In any case, I have just tried it out. To answer my own question: I am not sure if it is generally possible to be honest.
I used Wikipedia’s Random Article page and this is what I was dealt:
After I lamented my stochastic outcome of inspiration in a chat, a friend pointed out that they do have a relation to previous British colonies in common. New Zealand, The United States, and Pakistan. But what then? A sponge, a soccer player, and an Education specialist. Perhaps I am not up to it?
On the other hand. What if I was to adjust my method somewhat. You see, I think my late-night self was onto something: using three points as initial conditions and then mull over it for a while… Use it as a seed. Yes, I think it is interesting for several reasons. To bring together surprising subjects. To challenge myself, for sure, but also to create something new. Probably not very many web pages link to those three articles just as I did above next to each other. Uniqueness.
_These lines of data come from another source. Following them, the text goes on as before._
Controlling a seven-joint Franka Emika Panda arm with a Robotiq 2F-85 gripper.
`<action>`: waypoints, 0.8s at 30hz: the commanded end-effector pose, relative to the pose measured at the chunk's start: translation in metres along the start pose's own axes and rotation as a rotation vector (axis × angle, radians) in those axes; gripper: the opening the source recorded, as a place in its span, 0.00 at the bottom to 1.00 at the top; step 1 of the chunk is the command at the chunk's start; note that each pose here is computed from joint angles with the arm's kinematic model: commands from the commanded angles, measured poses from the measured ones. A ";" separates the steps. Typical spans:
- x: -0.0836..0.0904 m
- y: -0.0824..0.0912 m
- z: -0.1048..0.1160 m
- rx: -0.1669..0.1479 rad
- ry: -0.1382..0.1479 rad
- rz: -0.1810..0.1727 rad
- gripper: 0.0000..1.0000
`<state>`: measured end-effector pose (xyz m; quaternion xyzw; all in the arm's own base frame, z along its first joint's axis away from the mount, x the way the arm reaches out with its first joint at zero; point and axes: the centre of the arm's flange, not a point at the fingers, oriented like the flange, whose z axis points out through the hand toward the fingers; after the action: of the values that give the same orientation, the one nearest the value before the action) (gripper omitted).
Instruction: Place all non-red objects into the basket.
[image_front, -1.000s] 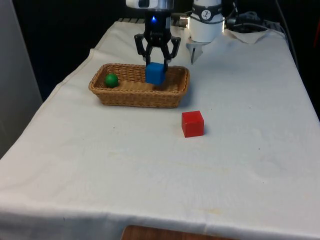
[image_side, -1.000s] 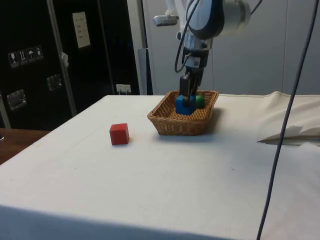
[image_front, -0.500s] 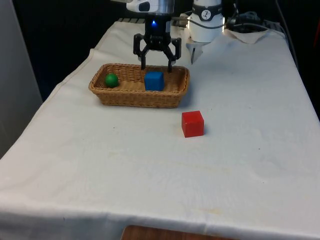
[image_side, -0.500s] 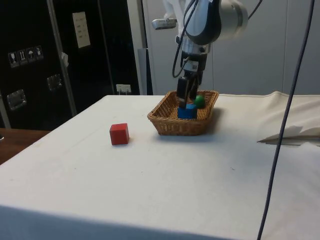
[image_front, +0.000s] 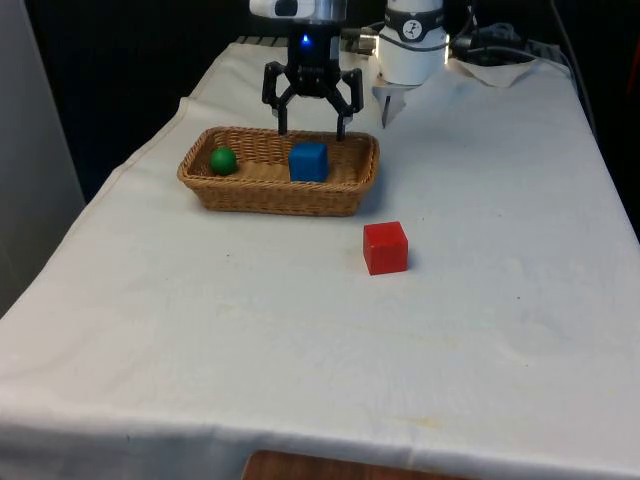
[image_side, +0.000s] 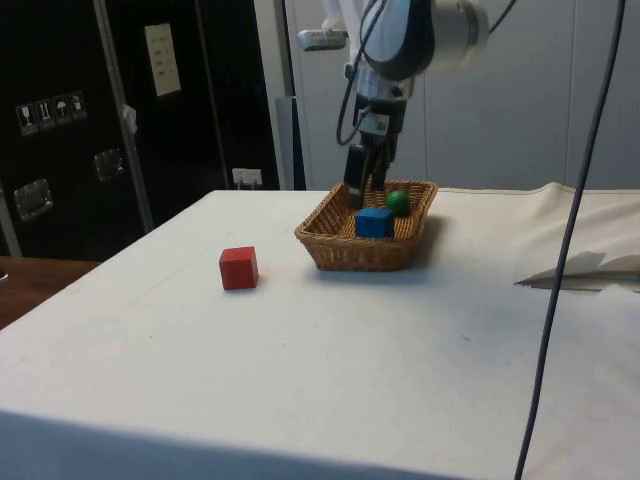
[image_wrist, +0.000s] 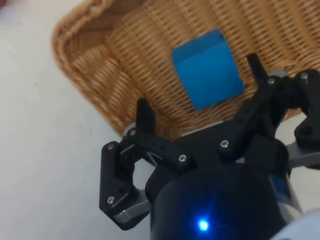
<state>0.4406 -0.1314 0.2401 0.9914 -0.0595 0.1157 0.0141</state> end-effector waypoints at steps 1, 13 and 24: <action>0.004 -0.001 -0.007 0.019 -0.005 -0.009 1.00; 0.021 -0.003 -0.026 0.063 -0.011 -0.088 1.00; 0.023 -0.004 -0.031 0.074 -0.007 -0.168 1.00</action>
<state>0.4564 -0.1306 0.2733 0.9933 0.0211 0.1127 -0.0103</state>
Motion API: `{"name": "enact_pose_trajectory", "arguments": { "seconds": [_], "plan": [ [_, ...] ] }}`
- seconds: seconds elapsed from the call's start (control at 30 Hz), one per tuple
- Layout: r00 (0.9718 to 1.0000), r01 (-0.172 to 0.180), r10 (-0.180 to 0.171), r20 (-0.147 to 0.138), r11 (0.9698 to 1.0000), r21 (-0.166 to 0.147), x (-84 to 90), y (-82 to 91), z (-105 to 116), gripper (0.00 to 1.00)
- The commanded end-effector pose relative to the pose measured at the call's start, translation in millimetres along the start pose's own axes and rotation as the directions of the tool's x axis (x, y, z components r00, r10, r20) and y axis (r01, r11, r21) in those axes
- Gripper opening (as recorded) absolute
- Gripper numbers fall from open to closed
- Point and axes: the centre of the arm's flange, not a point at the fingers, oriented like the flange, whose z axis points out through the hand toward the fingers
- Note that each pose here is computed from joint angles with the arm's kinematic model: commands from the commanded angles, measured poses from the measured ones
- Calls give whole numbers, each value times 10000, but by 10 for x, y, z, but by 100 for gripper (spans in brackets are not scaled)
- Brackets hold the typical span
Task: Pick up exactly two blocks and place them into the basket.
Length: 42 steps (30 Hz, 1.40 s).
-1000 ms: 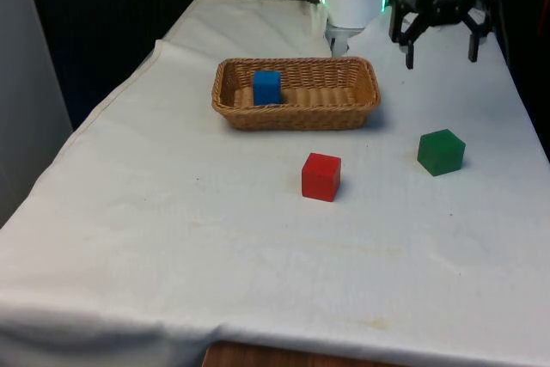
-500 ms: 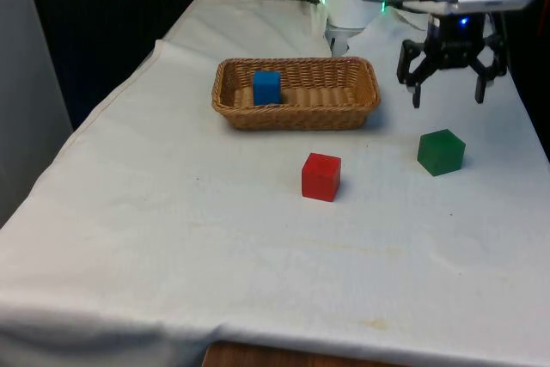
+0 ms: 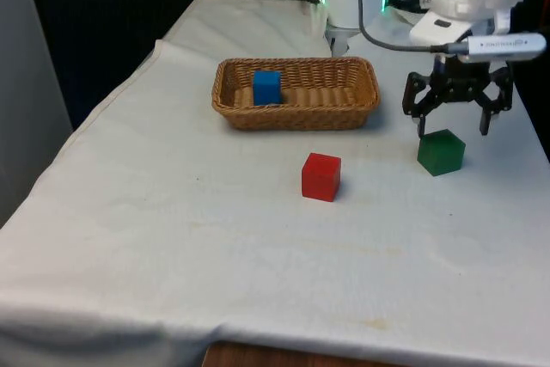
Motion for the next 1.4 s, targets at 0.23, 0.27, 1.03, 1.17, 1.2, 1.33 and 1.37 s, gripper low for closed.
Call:
{"name": "enact_pose_trajectory", "arguments": {
  "seconds": [0.23, 0.27, 1.03, 1.17, 1.2, 1.33, 1.37],
  "plan": [
    [9996, -25, 29, 281, 9999, -122, 13, -31, 252, 100],
    [9995, 1, 3, 309, 9999, -141, 15, -36, 272, 100],
    [9992, 116, -107, 392, 9997, -234, 57, -38, 388, 13],
    [9991, 108, -99, 402, 9997, -230, 55, -38, 394, 13],
    [9991, 108, -99, 402, 9997, -230, 55, -38, 394, 13],
    [9991, 108, -98, 401, 9997, -235, 52, -26, 370, 13],
    [9992, 108, -100, 391, 9997, -226, 40, -15, 317, 13]
  ]
}}
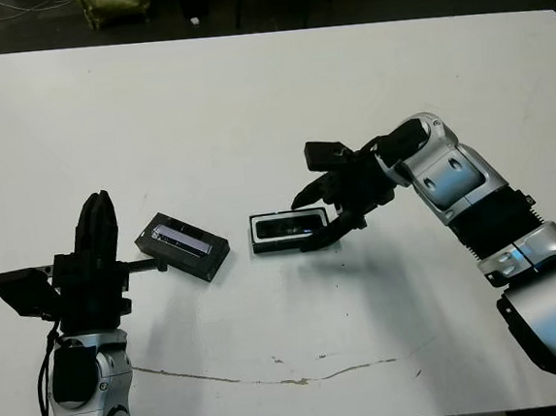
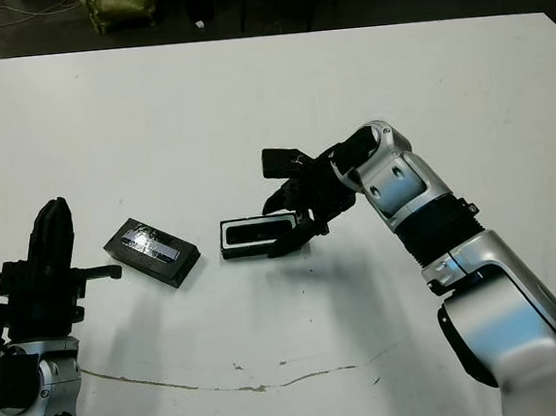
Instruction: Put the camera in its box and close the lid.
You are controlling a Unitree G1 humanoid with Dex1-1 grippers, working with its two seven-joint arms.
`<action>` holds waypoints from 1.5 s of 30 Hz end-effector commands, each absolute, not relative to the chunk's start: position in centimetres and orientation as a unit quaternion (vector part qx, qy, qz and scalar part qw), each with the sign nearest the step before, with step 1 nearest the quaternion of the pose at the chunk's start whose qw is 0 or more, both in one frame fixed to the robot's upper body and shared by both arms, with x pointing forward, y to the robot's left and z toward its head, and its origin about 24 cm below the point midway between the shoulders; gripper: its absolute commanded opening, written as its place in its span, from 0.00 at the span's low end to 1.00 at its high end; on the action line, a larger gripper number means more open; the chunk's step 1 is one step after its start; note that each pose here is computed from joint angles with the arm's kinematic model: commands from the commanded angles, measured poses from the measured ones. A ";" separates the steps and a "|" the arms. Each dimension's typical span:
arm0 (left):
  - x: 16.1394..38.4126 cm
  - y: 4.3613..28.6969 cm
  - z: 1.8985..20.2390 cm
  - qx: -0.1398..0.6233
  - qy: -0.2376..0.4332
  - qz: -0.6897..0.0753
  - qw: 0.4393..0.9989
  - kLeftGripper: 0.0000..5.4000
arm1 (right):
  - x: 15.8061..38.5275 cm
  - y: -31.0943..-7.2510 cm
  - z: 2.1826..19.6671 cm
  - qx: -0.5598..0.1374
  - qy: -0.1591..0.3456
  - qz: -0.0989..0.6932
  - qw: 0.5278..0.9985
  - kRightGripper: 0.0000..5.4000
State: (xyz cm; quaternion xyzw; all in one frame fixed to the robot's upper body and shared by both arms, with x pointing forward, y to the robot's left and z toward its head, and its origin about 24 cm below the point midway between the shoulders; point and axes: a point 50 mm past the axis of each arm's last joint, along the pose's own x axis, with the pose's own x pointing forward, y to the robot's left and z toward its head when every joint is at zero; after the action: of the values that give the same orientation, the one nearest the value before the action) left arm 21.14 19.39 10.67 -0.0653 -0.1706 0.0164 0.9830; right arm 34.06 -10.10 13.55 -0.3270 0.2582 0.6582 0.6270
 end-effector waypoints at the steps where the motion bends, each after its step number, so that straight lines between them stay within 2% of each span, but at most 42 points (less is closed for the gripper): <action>1: 21.1 19.6 10.1 -0.059 -0.155 0.021 0.986 0.00 | 34.2 -10.6 13.6 -0.332 0.264 0.651 0.629 0.85; 5: 21.2 19.5 10.1 -0.062 -0.154 0.019 0.986 0.00 | 34.3 -10.8 14.0 -0.332 0.256 0.652 0.632 1.00; 8: 21.1 19.5 10.1 -0.061 -0.154 0.019 0.986 0.00 | 34.4 -11.0 14.5 -0.319 0.248 0.652 0.641 1.00; 14: 21.2 19.5 10.2 -0.066 -0.154 0.019 0.986 0.00 | 34.5 -11.7 16.0 -0.296 0.199 0.651 0.670 1.00; 17: 21.2 19.5 10.1 -0.063 -0.155 0.018 0.986 0.00 | 34.2 -12.8 16.7 -0.254 0.177 0.622 0.720 1.00; 19: 21.2 19.5 10.1 -0.061 -0.155 0.018 0.986 0.00 | 33.7 -13.8 17.0 -0.222 0.143 0.594 0.760 0.98; 21: 21.2 19.5 10.1 -0.060 -0.155 0.020 0.986 0.00 | 33.0 -14.8 17.2 -0.192 0.107 0.561 0.798 0.93; 26: 21.2 19.5 10.1 -0.063 -0.154 0.021 0.986 0.00 | 30.8 -16.9 17.3 -0.154 0.041 0.464 0.871 0.72; 32: 21.2 19.7 10.1 -0.059 -0.157 0.021 0.986 0.00 | 27.1 -19.2 15.9 -0.155 -0.009 0.338 0.928 0.47; 35: 21.2 19.7 10.2 -0.054 -0.157 0.022 0.986 0.00 | 25.6 -19.7 15.0 -0.143 -0.033 0.287 0.947 0.33; 38: 21.3 19.8 10.3 -0.050 -0.157 0.021 0.986 0.00 | 24.1 -20.1 14.1 -0.100 -0.068 0.255 0.959 0.21; 42: 21.5 20.4 10.9 -0.003 -0.169 0.015 0.986 0.00 | 22.2 -20.4 13.2 -0.096 -0.089 0.215 0.968 0.04; 43: 21.5 20.7 11.1 0.009 -0.173 0.012 0.985 0.00 | 21.8 -20.4 13.0 -0.096 -0.094 0.209 0.969 0.00; 45: 21.7 21.3 11.7 0.033 -0.183 0.004 0.983 0.00 | 21.4 -20.4 12.4 -0.092 -0.109 0.202 0.969 0.00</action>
State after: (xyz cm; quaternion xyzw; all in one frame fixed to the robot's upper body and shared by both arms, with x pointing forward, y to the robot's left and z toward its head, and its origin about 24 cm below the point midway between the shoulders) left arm 21.61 20.69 11.74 0.0113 -0.1883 0.0080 0.9820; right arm 21.75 -20.27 13.03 -0.0930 -0.1081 0.2113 0.9670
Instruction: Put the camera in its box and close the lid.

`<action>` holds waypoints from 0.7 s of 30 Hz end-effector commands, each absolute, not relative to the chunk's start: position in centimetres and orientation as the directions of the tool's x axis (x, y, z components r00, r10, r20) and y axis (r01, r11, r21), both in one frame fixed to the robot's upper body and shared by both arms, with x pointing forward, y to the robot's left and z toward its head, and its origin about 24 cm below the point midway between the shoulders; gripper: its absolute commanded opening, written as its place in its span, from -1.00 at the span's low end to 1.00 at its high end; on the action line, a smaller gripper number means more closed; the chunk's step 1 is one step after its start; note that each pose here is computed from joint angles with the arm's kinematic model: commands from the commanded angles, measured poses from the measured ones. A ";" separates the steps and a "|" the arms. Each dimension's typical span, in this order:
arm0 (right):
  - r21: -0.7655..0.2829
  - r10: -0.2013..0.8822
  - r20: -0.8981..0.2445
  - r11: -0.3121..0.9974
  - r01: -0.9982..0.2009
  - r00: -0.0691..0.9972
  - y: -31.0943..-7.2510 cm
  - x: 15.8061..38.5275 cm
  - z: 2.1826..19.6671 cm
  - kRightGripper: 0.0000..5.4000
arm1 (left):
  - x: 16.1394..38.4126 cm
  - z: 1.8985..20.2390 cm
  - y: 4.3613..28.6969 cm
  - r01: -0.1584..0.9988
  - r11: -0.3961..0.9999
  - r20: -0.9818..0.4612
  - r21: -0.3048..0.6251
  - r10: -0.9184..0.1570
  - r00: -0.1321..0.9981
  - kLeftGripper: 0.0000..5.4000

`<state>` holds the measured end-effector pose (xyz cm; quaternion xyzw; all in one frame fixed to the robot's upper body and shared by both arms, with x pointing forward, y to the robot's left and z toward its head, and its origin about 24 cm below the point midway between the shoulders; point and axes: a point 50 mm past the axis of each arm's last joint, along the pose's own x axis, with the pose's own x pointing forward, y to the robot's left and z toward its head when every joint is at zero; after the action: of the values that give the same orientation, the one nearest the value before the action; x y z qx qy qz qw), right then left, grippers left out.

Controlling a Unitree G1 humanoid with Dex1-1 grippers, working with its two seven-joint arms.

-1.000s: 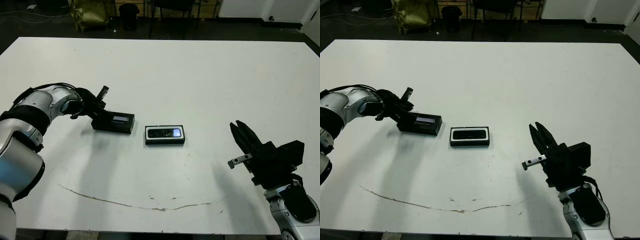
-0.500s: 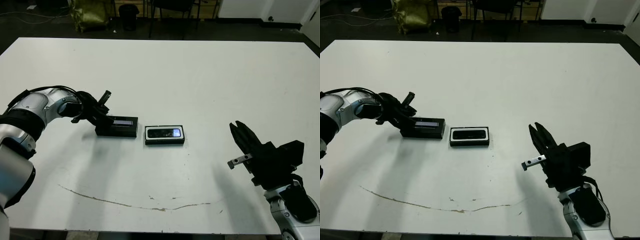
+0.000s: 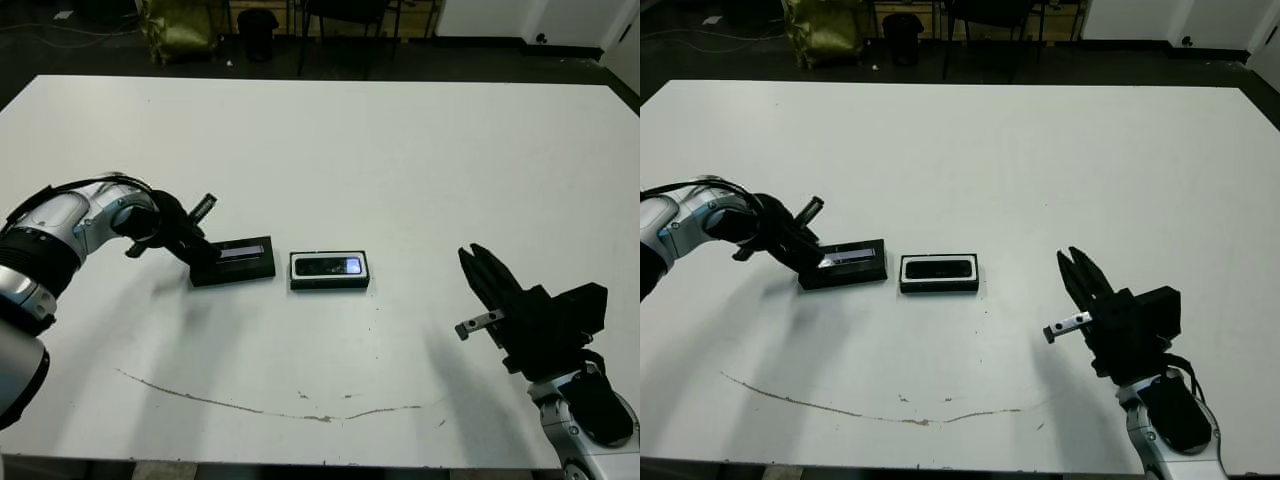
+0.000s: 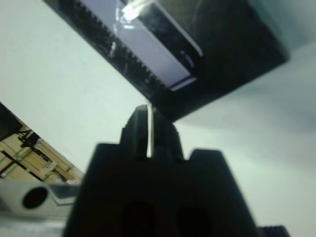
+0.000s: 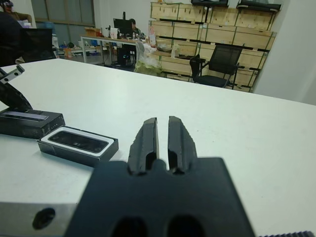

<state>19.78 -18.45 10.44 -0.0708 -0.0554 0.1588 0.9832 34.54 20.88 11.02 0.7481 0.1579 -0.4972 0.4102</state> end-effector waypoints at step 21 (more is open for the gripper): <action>-0.155 0.307 0.049 0.942 -0.296 0.951 -18.7 19.5 9.9 -0.99 | 31.1 9.8 19.1 0.696 -0.648 -0.948 0.309 -0.154 0.278 -1.00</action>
<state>19.60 -18.50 10.36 -0.0714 -0.0549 0.1567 0.9835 32.11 18.53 11.52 0.7228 0.1640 -0.5465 0.3898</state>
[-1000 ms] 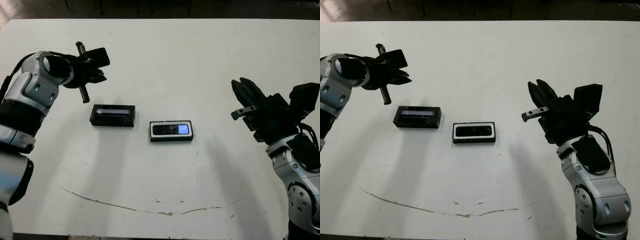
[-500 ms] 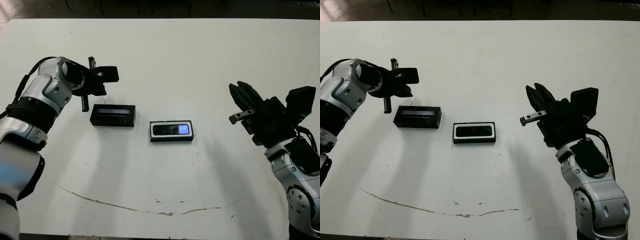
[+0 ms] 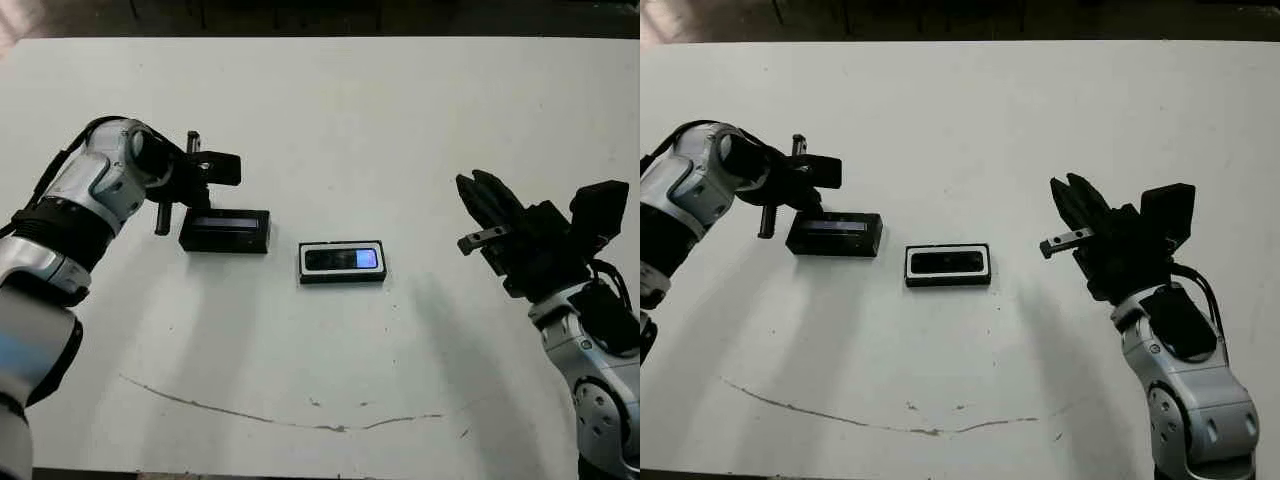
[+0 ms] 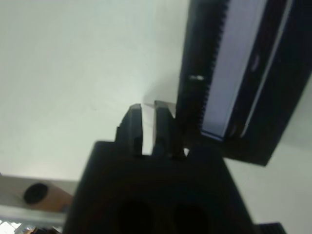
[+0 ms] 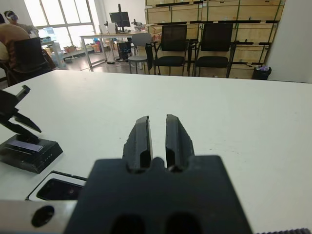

But then. It does have to make sense as well.
What can be done differently then? Well perhaps I should not allow stubs. Stubs don’t provide very much information, and therefore not too many opportunities to bring the subjects together. All three articles above are stubs, perhaps I should just keep the pulling the one-arm bandit of Wikipedia random until three proper articles align?
Or i could branch out from the stubs. Follow any links I might find interesting down to say a max depth of… 3? … and then start writing. That might prove more in line with the initial conditions idea. Spend some more time researching before I am allowed to complain.
Another idea is to choose just one of the articles and focus on that. Or to take, more and keep going until the body of all those random pages creates a theme.
I don’t know. Now it feels unfair to the three I linked to above not to write anything. Though I guess I did write this.